27. She cried a great deal and said many incoherent things. The little girl was patient, quietly absorbing her mother's change of mood. She had a thoughtful look on her face, and bit her nails from time to time. She did not protest any more, but nor did she cry. After a while her mother took her to bed and tucked her in, and sat in the kitchen with the fearful vision of her daughter always outside of the window of the blond family, never the centre of her own life, always rejecting herself, and her life transformed into a gigantic peep show. She wept very bitterly because she had caused this destruction, and because she had hated her child in her own fear of rejection, and because she had sowed guilt into her mind.
28. When her mother went to bed and closed the door, the child, who had been waiting for a long time, left the bed. She crossed the corridor on her tiptoes, past the row of shoes, the silent gathering of the overcoats and the mirror with the wavy surface, and went into the washroom. Behind the door was another mirror, of full length, and clear. Deliberately and slowly the child took off the top of her pajamas and surveyed herself with grave scrutiny. She saw the brownness of her skin, the wide, staring, dark eyes, the black hair now tousled from the pillows, the scar on her nose and the brownish pink of her mouth. She stood a while lost in this act of contemplation, until the sound of soft padded feet neared the door, and a whiskered face peeped in. She stooped and picked up the cat and walked back to her own room.

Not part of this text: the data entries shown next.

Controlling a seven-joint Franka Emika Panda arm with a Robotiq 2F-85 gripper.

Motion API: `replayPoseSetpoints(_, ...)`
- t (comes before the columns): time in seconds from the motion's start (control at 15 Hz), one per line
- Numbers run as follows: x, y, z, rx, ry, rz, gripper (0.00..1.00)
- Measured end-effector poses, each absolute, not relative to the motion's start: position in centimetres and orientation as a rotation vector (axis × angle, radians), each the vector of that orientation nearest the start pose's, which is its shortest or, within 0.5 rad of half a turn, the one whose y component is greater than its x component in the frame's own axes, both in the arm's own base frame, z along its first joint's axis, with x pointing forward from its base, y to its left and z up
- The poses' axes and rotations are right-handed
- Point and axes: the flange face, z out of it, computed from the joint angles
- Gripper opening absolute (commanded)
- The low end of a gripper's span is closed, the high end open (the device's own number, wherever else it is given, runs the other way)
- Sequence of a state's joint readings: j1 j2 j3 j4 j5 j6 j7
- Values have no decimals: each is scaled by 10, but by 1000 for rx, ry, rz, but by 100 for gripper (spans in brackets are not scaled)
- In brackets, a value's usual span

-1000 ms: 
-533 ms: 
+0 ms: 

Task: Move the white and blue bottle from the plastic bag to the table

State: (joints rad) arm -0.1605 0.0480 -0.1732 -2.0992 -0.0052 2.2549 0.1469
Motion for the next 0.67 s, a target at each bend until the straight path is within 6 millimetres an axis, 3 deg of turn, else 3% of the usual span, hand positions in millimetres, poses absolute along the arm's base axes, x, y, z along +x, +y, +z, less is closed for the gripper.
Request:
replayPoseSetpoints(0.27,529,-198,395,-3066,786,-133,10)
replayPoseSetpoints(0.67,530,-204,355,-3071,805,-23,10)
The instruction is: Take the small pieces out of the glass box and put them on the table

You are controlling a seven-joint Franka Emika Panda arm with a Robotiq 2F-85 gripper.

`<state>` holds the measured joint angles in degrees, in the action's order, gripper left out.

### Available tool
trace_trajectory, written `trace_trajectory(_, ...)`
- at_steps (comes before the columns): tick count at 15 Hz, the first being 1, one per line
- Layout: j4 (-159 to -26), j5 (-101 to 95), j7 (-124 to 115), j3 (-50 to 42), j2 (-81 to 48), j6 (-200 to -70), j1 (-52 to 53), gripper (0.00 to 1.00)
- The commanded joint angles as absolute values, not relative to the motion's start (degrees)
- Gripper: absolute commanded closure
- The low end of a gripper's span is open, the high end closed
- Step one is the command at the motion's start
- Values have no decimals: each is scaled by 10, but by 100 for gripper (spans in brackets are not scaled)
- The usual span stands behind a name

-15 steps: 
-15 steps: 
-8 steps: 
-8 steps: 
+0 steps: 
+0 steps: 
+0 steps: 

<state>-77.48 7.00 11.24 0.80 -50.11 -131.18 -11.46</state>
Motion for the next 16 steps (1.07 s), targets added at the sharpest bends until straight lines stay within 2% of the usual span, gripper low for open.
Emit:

29. It was snowing again, and little elves with bright coloured coats and snow in their boots had reappeared in the classroom. When finally the coats were hung under pegs with names and boots neatly stowed away, the little girl approached her teacher. She had her painting from the day before in her hand.
30. "I have brought it back," she said.
31. "Why?" asked her teacher, "don't you like it anymore?"
32. The little girl was looking around very intently.
33. "It's not finished yet," she said. "The books I looked at didn't have something. Can I finish it now?"
34. "Go ahead," said the teacher, moving on to get the colours from the cupboard.
35. The little girl was looking at the classroom. It was full of children of all colours, of all kinds of shapes of noses and of different colours of hair. She sat on the floor, placed the incomplete picture on a big piece of newspaper and started to paint. She worked long at itand with great concentration. Finally it was finished. She went back to her teacher.
36. "It's finished now," she said, "I drew the rest."
37. The teacher reached out for the picture and spread it neatly on a desk. There they were, the blond family arranged in a semicircle with a dip in the middle, but next to them, arranged alike, stood another groupa man, a woman, and a child, but they were dark-skinned, dark-haired, the woman wore clothes from her own country, and the little girl in the middle had a scar on her nose.
38. "Do you like it?"
39. "Who are they?" asked the teacher, though she should have known. But the little girl didn't mind answering this question one bit.
40. "It's the other family," she said.